Dell 7910 Rack Workstations
512GB RAM
2X Intel Xeon E5-2687W v4 (3.00GHz)
1X NVIDIA M60

We did some initial testing’s and everything worked without any problems. With ~10 Key Users we “simulated” a training to check how many users we get on one machine and if we have any problems. Luckily a small NVIDIA vGPU profile (M60-0B – yes B) was fast enough. So we can handle up to 64 users with the two Workstations – more than enough for our trainings.

Due to some problems in the project the trainings had to be delayed – fine for us because we thought everything was working and we had nothing to do in this area. In the meantime we checked the current CAD Hardware. This check showed that around 30 clients must be replaced before the new CAD software goes live – because it will not work on these clients. Another 30 need to be replaced during the year. A lot of discussions and calculations started if we now start to provide productive CAD users also a Virtual Desktop instead of a classical physical one. Again we had discussions with Dell and ended with the following configuration:

Dell R730
576GB RAM (512 for VMs – 64 for Hypervisor)
2X Intel Xeon E5-2667 v4 (3.20GHz)
1X NVIDIA M60

The system was ordered three times (for redundancy). At this point it was not clear how many users we can get on one Server – we planned to use these systems to do more tests and find the best NVIDIA vGPU Profile which fulfills the user requirements.

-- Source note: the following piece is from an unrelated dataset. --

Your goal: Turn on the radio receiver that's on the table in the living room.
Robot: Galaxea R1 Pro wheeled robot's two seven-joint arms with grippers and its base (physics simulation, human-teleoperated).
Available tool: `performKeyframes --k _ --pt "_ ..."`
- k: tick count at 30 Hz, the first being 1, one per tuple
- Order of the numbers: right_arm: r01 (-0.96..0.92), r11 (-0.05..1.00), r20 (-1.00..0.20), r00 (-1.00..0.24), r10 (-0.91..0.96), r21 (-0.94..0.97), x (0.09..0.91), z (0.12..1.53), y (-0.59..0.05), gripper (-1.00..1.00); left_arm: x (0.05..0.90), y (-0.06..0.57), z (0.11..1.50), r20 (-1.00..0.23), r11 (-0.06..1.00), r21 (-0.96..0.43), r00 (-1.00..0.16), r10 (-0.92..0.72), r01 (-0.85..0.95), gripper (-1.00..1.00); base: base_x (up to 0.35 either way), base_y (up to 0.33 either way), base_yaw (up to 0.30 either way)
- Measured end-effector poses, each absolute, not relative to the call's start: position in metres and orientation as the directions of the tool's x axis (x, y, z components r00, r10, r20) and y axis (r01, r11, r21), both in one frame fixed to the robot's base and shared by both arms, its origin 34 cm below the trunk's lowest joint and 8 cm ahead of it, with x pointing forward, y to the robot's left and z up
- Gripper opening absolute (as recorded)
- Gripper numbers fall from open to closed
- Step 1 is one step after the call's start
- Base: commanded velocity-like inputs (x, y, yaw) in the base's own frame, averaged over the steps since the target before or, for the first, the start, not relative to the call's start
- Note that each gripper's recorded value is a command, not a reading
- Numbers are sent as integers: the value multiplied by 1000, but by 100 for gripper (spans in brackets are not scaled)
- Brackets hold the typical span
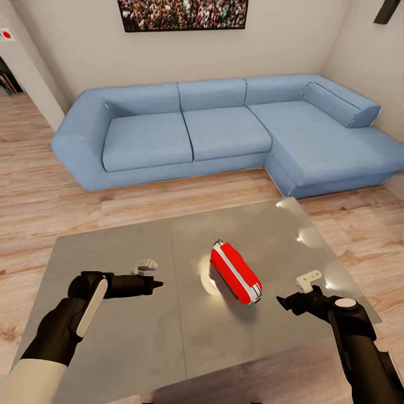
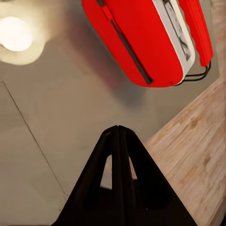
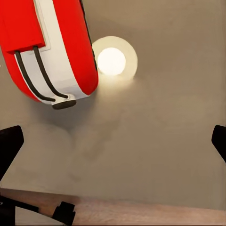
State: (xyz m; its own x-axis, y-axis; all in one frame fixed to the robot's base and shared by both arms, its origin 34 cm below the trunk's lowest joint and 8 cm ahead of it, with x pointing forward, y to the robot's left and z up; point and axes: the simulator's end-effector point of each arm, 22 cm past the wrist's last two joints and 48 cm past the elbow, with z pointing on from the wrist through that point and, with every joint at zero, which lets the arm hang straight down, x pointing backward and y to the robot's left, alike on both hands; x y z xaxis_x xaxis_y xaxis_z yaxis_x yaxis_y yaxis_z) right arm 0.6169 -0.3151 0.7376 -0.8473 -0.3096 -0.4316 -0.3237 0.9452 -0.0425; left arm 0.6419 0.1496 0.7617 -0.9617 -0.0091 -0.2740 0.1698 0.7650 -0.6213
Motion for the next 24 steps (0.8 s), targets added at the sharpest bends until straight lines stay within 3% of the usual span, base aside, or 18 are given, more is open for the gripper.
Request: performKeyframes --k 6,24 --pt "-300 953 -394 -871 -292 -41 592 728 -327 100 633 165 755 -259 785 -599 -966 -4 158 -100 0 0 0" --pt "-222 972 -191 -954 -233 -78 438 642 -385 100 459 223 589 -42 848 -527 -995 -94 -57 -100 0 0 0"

After the hardware arrive it was directly installed. At the same time the trainings started – our problems as well. After a few training days suddenly one of the R7910 froze – no machines or the Hypervisor (XenServer 7) itself reacted any longer. We had to hard reboot the whole system. These continued to happen on both systems in the next days. There were no Crash Dumps on the XenServer or Event-Logs in the iDRAC Server Log. Thus we decided to activate one of the R730 to get a more stable training environment and investigate more relaxed the problem. However – they also had a problem. Instead of freezing there was a hard Hardware-Reset after some time. In the iDRAC Server Logs the following errors appeared:
01_dell_r730_nvidia_m60

Fri Dec 02 2016 10:43:16    CPU 2 machine check error detected.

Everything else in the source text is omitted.